■ WHAT IS BEING ASKED: Search the listing below for the word "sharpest" and copy each line where it appears.

■ ENTRIES SHOWN:
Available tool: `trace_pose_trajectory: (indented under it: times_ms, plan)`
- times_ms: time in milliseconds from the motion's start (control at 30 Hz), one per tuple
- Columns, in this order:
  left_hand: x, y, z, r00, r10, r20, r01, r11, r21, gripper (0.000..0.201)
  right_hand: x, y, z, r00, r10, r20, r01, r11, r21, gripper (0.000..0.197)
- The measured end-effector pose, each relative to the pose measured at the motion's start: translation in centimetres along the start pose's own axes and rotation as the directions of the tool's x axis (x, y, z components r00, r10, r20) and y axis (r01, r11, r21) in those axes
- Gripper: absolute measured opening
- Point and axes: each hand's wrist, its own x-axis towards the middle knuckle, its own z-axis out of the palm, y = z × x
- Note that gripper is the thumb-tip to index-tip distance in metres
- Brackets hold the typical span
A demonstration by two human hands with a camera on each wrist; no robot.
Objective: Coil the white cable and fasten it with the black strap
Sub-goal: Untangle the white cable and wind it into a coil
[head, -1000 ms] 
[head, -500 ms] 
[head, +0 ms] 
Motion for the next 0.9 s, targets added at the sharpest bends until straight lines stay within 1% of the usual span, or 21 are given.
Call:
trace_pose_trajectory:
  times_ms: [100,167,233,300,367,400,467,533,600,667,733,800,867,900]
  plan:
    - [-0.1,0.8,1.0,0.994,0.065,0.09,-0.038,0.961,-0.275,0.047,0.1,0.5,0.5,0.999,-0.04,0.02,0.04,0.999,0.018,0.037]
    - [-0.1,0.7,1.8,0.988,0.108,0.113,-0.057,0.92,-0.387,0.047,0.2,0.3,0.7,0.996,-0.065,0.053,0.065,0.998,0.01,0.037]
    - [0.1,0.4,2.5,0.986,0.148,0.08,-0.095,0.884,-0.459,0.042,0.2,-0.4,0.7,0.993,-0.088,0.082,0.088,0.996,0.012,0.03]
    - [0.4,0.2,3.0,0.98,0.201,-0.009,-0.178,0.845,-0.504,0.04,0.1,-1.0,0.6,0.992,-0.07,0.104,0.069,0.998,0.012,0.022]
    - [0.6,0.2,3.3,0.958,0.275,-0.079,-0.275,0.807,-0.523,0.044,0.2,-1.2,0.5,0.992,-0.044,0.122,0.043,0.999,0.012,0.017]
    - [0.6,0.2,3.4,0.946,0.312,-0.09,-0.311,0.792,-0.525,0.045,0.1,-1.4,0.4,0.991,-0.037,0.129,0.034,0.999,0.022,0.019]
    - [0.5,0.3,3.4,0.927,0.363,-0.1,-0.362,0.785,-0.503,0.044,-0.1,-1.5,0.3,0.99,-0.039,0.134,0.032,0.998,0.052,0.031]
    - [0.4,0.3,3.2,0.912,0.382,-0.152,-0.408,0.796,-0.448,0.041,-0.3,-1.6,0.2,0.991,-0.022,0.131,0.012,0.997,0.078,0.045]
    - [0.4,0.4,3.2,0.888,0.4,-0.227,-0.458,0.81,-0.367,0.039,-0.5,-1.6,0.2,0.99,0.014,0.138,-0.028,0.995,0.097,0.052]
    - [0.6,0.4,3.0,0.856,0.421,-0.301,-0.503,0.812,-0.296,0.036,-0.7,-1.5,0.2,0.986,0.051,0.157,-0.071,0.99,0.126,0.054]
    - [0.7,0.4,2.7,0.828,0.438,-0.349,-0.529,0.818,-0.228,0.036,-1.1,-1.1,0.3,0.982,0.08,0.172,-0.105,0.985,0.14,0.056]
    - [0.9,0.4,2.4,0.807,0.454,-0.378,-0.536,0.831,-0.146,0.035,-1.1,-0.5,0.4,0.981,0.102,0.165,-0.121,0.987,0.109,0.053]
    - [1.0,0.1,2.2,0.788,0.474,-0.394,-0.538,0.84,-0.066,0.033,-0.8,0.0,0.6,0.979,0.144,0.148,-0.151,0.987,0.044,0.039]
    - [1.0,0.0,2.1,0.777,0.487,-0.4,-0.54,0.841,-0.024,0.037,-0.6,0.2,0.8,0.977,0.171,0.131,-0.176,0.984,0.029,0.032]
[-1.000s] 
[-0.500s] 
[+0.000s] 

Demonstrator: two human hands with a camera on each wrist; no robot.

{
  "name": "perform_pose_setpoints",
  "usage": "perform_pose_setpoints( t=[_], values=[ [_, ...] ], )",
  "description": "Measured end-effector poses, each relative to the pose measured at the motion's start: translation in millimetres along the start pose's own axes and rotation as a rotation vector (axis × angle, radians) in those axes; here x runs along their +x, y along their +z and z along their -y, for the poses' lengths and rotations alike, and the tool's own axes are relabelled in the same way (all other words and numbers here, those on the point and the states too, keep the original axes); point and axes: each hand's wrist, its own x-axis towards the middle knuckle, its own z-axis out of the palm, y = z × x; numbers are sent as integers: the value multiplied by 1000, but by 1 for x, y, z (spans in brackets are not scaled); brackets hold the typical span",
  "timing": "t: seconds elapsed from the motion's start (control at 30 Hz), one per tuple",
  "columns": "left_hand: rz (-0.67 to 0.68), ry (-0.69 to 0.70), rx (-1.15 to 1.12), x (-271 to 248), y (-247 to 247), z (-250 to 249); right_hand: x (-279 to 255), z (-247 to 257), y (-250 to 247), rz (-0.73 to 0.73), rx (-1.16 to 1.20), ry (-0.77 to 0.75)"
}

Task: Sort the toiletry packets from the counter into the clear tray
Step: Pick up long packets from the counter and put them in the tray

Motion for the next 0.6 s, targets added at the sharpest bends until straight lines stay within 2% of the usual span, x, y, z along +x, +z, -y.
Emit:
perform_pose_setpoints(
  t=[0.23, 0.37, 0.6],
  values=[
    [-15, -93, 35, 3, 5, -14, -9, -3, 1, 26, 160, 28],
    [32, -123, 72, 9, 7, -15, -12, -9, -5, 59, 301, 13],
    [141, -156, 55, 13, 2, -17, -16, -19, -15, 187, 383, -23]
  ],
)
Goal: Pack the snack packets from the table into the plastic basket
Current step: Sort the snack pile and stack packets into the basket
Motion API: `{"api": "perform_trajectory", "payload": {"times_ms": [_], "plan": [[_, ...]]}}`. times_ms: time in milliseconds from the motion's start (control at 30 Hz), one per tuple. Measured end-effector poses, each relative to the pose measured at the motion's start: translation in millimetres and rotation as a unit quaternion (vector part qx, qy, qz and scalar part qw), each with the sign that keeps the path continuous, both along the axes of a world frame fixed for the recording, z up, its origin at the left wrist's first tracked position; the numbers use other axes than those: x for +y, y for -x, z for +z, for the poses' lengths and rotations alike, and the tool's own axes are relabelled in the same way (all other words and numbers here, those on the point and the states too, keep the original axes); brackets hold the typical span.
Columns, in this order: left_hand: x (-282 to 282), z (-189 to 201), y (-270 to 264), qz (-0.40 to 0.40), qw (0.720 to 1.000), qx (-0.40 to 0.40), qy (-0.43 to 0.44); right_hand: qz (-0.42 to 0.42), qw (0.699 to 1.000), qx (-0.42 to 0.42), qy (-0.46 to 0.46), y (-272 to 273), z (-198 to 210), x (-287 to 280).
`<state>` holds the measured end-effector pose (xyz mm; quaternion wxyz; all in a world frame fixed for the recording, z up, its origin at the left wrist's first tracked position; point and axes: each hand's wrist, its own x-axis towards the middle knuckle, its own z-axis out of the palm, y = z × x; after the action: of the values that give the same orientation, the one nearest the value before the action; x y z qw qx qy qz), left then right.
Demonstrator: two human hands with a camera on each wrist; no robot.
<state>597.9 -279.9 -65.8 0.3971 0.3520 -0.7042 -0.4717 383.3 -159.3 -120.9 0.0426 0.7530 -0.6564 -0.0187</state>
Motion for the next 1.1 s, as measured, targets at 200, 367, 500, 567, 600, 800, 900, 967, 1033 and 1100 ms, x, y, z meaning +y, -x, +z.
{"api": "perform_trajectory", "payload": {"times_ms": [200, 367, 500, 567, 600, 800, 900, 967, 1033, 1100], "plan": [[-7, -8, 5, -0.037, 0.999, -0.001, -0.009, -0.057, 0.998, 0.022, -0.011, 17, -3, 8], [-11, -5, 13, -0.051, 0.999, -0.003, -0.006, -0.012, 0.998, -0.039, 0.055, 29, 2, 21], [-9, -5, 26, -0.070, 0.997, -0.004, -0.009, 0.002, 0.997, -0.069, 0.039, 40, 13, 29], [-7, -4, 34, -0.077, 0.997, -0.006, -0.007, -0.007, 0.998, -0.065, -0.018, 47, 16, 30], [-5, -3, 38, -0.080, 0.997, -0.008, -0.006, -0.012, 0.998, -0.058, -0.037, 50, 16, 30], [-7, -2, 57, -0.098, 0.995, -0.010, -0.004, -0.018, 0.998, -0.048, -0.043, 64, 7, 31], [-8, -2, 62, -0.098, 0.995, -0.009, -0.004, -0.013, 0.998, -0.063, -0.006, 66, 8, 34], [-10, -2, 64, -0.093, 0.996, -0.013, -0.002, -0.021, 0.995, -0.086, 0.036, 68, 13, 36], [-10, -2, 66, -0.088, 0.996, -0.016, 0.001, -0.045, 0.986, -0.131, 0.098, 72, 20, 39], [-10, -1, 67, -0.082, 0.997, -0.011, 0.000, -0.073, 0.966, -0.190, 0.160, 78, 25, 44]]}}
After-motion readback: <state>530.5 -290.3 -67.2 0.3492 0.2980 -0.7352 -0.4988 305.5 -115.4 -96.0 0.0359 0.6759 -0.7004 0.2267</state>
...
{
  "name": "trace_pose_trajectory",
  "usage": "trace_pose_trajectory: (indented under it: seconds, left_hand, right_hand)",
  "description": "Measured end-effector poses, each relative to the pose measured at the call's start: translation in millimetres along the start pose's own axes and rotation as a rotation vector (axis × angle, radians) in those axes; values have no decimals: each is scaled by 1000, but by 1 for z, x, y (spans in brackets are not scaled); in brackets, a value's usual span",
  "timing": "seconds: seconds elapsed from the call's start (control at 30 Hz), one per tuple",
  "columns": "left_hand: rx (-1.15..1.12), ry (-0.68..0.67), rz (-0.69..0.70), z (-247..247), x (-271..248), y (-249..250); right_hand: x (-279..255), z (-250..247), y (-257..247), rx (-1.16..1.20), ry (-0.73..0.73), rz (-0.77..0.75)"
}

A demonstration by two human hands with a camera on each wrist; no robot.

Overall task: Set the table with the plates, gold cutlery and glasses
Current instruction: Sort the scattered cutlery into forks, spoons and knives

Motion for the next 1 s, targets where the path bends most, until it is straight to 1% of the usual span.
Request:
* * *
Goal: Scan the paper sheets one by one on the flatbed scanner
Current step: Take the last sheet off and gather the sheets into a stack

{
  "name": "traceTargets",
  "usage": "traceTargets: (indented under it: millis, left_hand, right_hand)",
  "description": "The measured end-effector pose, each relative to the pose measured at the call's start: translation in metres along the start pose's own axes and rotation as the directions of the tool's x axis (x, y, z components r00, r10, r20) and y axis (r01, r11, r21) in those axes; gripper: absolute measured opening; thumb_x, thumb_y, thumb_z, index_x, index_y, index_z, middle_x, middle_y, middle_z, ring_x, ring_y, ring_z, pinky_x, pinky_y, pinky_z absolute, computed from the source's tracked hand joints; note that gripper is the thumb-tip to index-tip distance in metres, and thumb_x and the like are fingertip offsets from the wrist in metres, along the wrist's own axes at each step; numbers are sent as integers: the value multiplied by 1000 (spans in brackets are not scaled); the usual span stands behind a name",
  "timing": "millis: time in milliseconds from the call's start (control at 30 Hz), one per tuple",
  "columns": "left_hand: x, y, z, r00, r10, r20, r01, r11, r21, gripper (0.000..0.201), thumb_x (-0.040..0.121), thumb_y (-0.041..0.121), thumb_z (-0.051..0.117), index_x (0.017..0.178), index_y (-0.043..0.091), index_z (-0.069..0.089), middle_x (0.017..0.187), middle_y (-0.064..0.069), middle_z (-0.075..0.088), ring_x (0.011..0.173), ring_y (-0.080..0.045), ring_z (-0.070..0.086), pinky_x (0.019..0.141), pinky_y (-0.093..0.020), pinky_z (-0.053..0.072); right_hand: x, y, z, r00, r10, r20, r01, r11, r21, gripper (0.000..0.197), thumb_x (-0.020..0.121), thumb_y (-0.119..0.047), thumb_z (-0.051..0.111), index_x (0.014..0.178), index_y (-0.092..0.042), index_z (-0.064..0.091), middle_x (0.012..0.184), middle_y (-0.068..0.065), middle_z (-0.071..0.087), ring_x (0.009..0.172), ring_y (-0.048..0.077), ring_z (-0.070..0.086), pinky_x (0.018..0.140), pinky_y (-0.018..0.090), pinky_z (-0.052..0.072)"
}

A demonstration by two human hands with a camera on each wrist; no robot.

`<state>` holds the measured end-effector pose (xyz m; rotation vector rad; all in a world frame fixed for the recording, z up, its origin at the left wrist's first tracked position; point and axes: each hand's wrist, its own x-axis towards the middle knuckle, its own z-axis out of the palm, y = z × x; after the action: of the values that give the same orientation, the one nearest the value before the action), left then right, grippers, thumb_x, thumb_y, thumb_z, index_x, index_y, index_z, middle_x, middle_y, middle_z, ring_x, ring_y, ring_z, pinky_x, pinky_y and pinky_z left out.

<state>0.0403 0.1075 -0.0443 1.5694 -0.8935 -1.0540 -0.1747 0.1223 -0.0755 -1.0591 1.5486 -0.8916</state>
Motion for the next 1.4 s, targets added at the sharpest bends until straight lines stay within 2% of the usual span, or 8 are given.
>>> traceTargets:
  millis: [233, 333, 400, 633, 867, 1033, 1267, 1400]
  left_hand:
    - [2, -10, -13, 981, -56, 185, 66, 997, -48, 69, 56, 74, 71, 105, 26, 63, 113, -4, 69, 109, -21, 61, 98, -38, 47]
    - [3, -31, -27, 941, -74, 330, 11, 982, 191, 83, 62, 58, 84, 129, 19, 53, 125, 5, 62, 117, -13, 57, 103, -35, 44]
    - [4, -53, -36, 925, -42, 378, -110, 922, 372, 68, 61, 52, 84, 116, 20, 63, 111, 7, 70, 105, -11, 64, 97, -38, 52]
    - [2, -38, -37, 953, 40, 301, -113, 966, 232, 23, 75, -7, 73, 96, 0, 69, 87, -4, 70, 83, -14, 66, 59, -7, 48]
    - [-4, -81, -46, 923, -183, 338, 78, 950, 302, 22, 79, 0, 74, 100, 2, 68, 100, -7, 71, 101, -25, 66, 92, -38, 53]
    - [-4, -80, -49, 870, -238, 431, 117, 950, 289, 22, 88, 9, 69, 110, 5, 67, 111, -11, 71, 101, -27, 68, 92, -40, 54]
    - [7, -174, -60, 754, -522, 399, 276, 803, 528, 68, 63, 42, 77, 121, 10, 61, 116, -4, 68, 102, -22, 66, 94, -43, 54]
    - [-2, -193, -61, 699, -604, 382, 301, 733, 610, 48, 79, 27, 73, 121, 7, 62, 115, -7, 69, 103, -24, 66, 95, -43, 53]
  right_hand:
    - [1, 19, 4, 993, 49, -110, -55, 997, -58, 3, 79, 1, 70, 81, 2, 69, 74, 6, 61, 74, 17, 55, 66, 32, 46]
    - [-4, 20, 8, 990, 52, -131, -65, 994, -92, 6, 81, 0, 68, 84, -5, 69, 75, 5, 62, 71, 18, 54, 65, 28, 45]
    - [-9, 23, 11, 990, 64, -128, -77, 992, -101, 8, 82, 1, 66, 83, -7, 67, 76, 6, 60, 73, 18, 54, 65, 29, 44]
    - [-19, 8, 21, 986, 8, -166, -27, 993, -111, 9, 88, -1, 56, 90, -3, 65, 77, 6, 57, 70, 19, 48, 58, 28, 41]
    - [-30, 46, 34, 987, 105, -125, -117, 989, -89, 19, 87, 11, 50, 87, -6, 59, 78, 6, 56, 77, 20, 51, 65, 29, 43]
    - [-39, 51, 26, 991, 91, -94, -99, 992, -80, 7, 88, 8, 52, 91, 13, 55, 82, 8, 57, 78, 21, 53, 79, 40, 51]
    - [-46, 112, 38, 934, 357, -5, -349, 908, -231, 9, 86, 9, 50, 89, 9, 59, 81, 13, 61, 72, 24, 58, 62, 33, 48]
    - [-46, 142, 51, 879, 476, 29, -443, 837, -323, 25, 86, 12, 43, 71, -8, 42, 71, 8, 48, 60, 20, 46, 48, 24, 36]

■ SOLVED EXERCISE:
Motion for the next 0.9 s, targets added at the sharpest bends until straight lines stay within 1% of the usual span, or 21 are given.
Motion for the next 0.6 s, targets added at the sharpest bends until straight lines stay within 2% of the usual span, x, y, z along +x, +z, -y.
Motion for the next 1.4 s, targets added at the sharpest bends until straight lines stay within 2% of the usual span, or 8 are given.

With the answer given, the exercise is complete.